### Work task:
Look through the records below, and whenever a line contains "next", copy it.

### Provided records:
┏━━
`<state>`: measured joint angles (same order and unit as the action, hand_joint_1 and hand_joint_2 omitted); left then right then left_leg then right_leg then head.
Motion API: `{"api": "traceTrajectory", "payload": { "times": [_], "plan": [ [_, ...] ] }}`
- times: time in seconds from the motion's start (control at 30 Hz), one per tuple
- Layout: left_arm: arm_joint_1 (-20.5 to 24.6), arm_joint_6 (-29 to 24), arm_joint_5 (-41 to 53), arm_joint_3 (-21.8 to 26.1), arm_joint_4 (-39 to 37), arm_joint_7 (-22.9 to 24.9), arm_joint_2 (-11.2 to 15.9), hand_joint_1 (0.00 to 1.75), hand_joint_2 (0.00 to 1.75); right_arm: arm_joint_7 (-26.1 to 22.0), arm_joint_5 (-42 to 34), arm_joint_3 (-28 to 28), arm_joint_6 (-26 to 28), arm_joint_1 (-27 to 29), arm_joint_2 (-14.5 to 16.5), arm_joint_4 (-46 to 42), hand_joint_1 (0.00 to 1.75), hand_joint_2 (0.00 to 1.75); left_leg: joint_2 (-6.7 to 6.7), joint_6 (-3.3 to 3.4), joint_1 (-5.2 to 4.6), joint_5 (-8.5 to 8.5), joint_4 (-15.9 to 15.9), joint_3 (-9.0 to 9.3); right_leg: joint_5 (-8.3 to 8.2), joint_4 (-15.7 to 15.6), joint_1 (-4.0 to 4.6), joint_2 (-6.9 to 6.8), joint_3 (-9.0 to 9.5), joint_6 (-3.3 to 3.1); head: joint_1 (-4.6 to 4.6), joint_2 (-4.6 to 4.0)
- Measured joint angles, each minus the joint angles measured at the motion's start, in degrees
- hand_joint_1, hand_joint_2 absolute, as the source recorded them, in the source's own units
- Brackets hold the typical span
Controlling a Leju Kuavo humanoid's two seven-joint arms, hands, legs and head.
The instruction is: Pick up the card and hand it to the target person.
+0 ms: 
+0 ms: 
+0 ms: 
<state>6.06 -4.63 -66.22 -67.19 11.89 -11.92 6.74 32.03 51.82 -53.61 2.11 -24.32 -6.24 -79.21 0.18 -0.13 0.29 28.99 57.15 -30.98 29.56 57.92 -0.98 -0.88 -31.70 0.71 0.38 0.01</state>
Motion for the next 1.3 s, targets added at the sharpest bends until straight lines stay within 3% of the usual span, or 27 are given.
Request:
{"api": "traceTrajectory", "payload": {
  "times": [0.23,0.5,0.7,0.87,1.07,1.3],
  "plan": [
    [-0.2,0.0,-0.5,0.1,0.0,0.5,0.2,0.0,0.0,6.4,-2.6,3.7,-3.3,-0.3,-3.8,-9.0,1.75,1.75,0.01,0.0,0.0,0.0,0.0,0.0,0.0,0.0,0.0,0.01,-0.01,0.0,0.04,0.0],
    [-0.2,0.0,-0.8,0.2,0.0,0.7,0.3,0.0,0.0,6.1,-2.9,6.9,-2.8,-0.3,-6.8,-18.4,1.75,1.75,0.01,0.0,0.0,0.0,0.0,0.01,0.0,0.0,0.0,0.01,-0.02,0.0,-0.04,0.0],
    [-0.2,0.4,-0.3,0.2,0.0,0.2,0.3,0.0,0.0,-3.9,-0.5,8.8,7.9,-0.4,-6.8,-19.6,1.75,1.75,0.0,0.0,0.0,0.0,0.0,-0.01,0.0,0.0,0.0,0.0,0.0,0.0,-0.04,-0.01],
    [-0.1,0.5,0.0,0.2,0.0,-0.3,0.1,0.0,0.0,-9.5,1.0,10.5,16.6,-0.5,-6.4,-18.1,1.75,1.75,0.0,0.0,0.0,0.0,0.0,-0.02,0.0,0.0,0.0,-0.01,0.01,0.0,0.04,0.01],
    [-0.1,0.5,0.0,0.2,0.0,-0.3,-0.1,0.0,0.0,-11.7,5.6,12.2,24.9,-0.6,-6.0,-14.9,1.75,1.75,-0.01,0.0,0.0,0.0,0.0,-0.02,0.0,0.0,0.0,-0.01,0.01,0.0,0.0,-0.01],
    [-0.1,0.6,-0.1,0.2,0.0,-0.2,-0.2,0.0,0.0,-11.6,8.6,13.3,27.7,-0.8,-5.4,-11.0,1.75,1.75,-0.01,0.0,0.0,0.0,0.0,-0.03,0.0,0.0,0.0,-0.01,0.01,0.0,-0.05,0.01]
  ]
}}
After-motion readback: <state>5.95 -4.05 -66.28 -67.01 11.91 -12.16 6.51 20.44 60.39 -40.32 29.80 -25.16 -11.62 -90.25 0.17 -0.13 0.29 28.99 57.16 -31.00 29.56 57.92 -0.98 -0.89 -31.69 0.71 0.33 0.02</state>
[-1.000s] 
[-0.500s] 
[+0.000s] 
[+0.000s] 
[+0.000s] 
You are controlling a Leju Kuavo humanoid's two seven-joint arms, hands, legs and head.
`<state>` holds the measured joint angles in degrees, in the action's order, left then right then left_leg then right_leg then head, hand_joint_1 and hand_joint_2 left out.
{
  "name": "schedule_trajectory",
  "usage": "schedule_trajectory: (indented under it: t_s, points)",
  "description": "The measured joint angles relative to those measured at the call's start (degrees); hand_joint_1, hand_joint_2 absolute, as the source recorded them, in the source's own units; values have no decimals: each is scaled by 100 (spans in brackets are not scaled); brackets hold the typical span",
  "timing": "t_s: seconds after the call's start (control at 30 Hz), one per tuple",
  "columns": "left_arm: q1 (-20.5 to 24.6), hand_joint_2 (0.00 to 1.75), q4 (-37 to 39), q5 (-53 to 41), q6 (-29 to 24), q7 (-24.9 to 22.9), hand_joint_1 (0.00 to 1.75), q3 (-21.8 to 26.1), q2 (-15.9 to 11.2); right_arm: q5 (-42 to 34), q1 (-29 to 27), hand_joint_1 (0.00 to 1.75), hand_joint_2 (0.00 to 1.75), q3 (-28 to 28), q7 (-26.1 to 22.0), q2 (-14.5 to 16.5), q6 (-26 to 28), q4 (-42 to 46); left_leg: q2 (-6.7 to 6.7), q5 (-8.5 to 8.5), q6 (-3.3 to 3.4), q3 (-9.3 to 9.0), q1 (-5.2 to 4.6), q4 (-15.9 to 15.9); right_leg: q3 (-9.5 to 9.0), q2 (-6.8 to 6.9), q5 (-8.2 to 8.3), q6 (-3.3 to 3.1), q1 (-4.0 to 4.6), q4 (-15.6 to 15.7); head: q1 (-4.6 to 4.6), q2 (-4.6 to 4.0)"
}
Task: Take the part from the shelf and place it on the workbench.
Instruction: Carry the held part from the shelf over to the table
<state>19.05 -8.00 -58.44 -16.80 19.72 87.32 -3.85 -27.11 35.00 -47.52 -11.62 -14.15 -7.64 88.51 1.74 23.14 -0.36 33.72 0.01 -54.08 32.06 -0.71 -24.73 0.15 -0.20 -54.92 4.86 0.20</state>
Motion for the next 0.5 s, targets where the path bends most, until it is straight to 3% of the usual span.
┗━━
### Written answer:
Motion for the next 1.3 s, targets added at the sharpest bends until straight lines stay within 3% of the usual span, or 27 are given.
Motion for the next 0.5 s, targets where the path bends most, until it is straight to 3% of the usual span.

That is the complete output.